Blood Bath had a complex and troubled production history, marked by various cuts and reshoots. In 1963 Roger Corman had co-produced a Yugoslavia-made spy thriller called Operation: Titian, but the film was deemed unreleasable. Corman purchased the rights to another film and assigned writer-director Jack Hill to write a new script. This time, it was a horror film that incorporated the previous footage from Operation: Titian. Hill wrote and directed numerous horror sequences that were edited into the film, and it was re-titled Portrait in Terror. Still unsatisfied with the completed product, Corman hired Stephanie Rothman to film additional sequences that were also added. This cobbled-together feature was given a brief theatrical release by American International Pictures under the title Blood Bath, with screenplay and directorial credit jointly shared by Hill and Rothman.[1] An additional version of the film was made for television and re-titled Track of the Vampire.

Plot edit

In an unidentified locale, art student and model Daisy leaves a club alone after having an argument with her beatnik boyfriend Max. Walking through the deserted streets, she stops to admire some gruesome paintings in a gallery window painted by artist Antonio Sordi, who coincidentally also comes by to look in on his "lost children." After a friendly conversation, they return to Sordi's studio in a room beneath an old bell tower, where Sordi convinces the young woman to pose for him. There, however, Sordi is possessed by the spirit of a long-dead ancestor and suddenly transforms into a vampiric monster who hacks the screaming Daisy to death with a cleaver, then lowers her mutilated corpse into a vat of boiling substance.

In his vampiric form, Sordi has already killed a lone woman in the town square, then takes her to a nearby car and feigns kissing her so that a pair of oncoming pedestrians assume they are just lovers sharing an intimate moment. Another victim is approached at a party, chased into a swimming pool, and drowned there after the other guests have moved into the house. The murdered women are carried back to Sordi's studio and painted by the artist, their bodies then covered in wax. Because his vampiric self looks nothing like Sordi, facially, no one connects him with the rash of murders.

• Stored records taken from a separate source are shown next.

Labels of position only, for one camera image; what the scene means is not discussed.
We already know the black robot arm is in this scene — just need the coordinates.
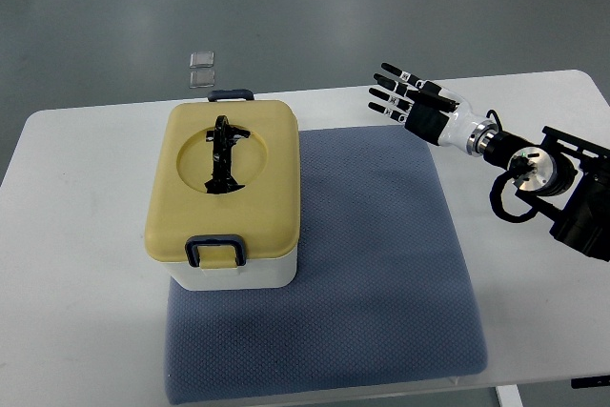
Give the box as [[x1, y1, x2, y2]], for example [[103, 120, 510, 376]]
[[476, 110, 609, 261]]

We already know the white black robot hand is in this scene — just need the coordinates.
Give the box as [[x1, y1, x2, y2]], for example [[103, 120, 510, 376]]
[[368, 62, 490, 155]]

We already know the white storage box base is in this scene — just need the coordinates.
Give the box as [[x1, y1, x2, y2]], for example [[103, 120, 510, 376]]
[[164, 246, 297, 291]]

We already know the white table leg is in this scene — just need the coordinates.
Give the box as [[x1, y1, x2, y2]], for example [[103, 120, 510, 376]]
[[496, 384, 524, 407]]

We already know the blue grey fabric mat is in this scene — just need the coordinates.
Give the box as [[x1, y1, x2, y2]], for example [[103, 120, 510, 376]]
[[165, 126, 488, 404]]

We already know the black table control panel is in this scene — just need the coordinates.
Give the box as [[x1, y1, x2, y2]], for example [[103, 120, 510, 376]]
[[571, 376, 610, 389]]

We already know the yellow storage box lid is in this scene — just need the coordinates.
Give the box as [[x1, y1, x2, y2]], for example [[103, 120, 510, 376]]
[[144, 100, 300, 268]]

Max wants to make up with Daisy but cannot find her anywhere. After recognizing her as the model in Sordi's painting of her, which is now on display at a local beatnik cafe, he goes to see her sister, Donna. Donna tells Max she hasn't seen Daisy for days, and is concerned about the recent rash of disappearances. She reads Max the legend of Sordi's 15th-century ancestor Erno, a painter condemned to be burned at the stake for capturing his subjects' souls on canvas and being a vampire. Unable to convince Max that Antonio Sordi might also be a vampire, she confronts the artist at his studio and asks him if he has seen Daisy. He angrily brushes her off. That night, he later follows her through the streets and murders her as she tries to escape from him on a carousel.

The "human" Sordi is in love with Dorian, an avant-garde ballerina, Daisy's former roommate and a lookalike for both Donna and a former love, Meliza, the loss of whom may have driven him mad. At first he tries to protect her from his vampiric tendencies, warning her his studio is a cheerless place and at one point breaking a date with her to spend time gaining control of himself after murdering Daisy. But one day at the beach, she reveals her attraction to him and asks him to make love to her. He tries, but panics and runs away. As Dorian leaves the beach, she then is approached by the vampiric Sordi, who chases her back to town, where she is rescued by Max and two of his beatnik friends. They pursue the vampire while Dorian, shaken, and unaware the vampire is really Sordi, proceeds to the bell tower to try to get understanding why he fled from her.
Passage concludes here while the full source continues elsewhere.